▸ Problem details:
Reproduce the first line of the entries that follow and each later line, word for word, ending with the one containing "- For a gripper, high".

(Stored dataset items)

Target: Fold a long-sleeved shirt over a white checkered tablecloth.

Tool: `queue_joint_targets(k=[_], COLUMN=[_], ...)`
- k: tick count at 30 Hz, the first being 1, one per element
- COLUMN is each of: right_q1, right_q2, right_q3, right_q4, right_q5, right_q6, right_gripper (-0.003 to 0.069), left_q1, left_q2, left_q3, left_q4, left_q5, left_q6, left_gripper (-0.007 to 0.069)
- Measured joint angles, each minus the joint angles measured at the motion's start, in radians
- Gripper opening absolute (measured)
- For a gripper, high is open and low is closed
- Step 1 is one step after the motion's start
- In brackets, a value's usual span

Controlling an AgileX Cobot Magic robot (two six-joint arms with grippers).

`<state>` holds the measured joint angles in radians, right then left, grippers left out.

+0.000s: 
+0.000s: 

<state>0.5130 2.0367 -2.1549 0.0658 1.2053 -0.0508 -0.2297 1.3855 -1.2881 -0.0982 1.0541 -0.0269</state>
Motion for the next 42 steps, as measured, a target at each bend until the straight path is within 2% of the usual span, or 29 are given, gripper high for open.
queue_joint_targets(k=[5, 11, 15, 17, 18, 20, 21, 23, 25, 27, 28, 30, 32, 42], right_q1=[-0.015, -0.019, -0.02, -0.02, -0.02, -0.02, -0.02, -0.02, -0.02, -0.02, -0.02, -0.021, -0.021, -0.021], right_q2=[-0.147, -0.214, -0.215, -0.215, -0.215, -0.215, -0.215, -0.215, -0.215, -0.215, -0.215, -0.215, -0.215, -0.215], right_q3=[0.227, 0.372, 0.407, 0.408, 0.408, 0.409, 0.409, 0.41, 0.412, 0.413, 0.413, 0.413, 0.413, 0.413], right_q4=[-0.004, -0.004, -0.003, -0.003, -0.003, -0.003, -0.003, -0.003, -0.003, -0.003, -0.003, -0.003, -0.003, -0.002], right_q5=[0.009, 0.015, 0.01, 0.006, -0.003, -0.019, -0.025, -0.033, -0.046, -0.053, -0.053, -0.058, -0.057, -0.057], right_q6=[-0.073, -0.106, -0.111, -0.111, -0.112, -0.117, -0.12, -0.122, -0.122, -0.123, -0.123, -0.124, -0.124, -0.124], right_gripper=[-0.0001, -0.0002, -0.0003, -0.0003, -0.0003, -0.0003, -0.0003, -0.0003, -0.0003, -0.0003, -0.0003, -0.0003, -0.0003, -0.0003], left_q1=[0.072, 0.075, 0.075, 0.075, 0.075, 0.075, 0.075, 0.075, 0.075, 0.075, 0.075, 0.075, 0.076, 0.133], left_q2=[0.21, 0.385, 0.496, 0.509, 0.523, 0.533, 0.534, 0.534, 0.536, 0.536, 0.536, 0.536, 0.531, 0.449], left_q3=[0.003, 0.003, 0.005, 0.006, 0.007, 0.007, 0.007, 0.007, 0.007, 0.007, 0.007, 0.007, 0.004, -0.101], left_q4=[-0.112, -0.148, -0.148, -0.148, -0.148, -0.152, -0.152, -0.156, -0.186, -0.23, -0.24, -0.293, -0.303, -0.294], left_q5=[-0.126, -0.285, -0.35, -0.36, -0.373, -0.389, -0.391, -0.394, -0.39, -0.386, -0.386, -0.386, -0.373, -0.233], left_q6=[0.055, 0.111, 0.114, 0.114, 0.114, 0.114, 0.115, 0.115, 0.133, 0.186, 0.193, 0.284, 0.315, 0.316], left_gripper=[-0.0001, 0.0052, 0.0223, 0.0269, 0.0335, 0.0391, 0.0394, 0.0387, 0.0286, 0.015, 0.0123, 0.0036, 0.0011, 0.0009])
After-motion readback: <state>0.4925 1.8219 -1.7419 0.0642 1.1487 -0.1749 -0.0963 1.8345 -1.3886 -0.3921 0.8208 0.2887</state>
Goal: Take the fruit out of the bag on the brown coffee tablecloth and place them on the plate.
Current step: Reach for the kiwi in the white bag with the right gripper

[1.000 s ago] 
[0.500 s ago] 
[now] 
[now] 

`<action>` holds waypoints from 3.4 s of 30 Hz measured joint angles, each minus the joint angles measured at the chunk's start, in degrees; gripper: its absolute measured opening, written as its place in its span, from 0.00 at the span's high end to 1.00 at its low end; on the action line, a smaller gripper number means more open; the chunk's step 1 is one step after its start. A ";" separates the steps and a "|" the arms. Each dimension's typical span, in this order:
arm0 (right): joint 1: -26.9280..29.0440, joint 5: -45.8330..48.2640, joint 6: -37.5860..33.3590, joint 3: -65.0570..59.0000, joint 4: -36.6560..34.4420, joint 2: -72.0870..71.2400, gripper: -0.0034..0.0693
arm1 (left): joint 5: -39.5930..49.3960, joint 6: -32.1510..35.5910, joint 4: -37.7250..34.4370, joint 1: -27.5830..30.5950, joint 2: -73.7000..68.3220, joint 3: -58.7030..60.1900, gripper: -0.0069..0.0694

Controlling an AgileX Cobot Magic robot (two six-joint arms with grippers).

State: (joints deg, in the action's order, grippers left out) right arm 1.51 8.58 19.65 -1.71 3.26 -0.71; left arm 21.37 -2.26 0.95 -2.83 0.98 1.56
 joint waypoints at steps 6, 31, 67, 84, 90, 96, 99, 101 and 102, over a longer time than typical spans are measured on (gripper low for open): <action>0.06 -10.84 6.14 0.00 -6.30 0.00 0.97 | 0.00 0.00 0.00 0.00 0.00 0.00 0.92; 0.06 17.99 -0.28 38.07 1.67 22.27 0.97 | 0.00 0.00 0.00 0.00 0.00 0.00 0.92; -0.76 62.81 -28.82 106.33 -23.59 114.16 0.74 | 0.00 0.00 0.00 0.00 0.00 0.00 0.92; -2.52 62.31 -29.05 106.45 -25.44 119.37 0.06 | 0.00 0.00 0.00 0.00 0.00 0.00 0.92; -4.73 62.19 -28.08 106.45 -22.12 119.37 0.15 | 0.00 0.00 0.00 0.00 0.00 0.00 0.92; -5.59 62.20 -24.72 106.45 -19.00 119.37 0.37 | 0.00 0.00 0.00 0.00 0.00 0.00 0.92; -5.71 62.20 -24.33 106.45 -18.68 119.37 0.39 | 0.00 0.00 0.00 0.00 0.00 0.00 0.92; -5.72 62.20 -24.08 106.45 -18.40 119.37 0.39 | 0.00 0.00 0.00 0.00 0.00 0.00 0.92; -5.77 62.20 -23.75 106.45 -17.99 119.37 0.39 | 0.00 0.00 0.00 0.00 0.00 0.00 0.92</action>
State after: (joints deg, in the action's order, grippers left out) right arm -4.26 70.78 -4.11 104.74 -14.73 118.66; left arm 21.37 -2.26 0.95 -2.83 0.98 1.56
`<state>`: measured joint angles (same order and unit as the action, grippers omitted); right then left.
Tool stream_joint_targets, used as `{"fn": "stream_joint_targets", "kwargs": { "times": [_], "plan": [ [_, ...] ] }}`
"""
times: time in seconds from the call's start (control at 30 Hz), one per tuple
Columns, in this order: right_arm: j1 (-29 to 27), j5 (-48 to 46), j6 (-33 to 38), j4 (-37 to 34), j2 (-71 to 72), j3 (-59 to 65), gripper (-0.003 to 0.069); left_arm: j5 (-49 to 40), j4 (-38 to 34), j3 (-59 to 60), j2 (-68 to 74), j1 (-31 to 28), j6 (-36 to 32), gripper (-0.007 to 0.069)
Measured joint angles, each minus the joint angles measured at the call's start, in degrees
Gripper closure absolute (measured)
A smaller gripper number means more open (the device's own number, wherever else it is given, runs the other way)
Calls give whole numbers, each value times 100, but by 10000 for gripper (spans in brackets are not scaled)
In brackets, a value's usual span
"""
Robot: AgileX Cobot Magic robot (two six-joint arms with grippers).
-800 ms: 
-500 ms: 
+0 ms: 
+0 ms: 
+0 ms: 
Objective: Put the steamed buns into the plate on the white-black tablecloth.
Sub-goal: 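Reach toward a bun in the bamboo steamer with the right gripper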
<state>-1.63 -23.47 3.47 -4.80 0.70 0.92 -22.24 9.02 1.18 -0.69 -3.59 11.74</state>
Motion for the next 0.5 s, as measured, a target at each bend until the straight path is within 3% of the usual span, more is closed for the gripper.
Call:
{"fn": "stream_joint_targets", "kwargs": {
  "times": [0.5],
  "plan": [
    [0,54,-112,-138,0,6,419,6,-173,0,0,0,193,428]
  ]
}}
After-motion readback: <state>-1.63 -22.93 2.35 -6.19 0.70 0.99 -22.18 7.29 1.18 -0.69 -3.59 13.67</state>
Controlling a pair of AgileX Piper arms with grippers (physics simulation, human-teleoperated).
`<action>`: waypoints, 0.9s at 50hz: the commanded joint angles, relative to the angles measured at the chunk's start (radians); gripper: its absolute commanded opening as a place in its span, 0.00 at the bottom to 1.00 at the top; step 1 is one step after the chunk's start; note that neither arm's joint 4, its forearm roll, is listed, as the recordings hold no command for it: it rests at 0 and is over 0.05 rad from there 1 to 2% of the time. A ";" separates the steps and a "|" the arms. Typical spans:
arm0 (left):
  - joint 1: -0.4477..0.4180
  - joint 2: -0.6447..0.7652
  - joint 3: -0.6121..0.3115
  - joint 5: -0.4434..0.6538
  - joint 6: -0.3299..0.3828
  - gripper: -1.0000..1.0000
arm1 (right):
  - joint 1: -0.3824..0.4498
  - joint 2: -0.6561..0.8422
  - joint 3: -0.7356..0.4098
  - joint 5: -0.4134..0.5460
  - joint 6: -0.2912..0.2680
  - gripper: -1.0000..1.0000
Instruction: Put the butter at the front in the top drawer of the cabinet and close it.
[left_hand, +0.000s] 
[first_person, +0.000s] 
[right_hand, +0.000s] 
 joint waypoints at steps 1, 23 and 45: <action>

▸ Result of this exercise:
Target: Fold a long-sleeved shirt over a white checkered tablecloth.

Tool: `queue_joint_targets(k=[_], COLUMN=[_], ...)`
- k: tick count at 30 Hz, the first being 1, one per element
- COLUMN is each of: right_q1, right_q2, right_q3, right_q4, right_q5, right_q6, right_gripper (-0.003 to 0.069), left_q1, left_q2, left_q3, left_q4, left_q5, left_q6, left_gripper (-0.007 to 0.069)
- Measured joint angles, each minus the joint angles measured at the motion's start, in radians
- Gripper opening absolute (measured)
- For a gripper, high is open and low is closed

Nothing else is required to finish the exercise.